Areas covered: Publications comparing disease-modifying anti-rheumatic drugs (DMARD) plus prednisolone with DMARD monotherapy were reviewed. Most studies reported greater clinical improvement and greater inhibition of damage progression in the prednisone group. These advantages had vanished after 6 - 12 months in most studies.

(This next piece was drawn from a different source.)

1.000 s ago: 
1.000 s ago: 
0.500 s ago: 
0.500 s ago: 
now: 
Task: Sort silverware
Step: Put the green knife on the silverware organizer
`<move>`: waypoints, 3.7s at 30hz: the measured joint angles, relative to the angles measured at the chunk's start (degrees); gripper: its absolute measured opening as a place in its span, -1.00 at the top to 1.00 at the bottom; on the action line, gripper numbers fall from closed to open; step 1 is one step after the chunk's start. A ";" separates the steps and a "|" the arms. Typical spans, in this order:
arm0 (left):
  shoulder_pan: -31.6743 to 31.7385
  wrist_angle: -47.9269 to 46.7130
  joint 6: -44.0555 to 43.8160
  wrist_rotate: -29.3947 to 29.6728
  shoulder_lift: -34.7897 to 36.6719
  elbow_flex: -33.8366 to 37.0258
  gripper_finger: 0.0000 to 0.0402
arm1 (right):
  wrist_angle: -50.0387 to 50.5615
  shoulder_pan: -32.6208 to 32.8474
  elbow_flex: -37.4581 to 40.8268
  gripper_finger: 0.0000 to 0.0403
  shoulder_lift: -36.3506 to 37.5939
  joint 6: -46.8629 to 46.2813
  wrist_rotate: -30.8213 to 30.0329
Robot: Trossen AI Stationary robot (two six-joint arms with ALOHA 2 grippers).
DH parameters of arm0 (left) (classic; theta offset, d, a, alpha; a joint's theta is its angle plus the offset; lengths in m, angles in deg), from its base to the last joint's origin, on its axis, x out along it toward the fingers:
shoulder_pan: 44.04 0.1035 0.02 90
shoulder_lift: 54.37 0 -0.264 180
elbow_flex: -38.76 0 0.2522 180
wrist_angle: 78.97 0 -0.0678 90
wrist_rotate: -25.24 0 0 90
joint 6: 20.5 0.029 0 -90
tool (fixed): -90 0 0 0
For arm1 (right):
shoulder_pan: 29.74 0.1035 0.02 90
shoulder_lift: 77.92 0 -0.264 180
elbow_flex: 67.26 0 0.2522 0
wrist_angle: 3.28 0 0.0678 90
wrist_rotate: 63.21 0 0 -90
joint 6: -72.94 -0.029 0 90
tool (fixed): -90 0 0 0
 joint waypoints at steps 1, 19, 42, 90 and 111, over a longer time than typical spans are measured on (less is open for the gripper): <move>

Expert opinion: Several limitations of the studies are discussed. Often the advantage of GC treatment was not clinically important. Long-term data are needed to evaluate the real benefit of GC treatment in relation to its toxicity. Knowing the potential toxicity 'bridging' GC treatment should be reserved for patients at high risk of damage progression; a reliable method to identify these patients is needed. The toxicity of low-dose GC treatment is often played down. The reporting is incomplete. The increased mortality ratio with GC treatment is rarely mentioned. High cumulative doses are a risk factor. A more comprehensive set of toxicity items is urgently needed. Problems of GC treatment are the 'drug addiction' of the patient and the difficulty to reduce or withdraw prednisone.
Keywords: corticosteroids; glucocorticoids; review; rheumatoid arthritis; studies; treatment of rheumatoid arthritis; trials.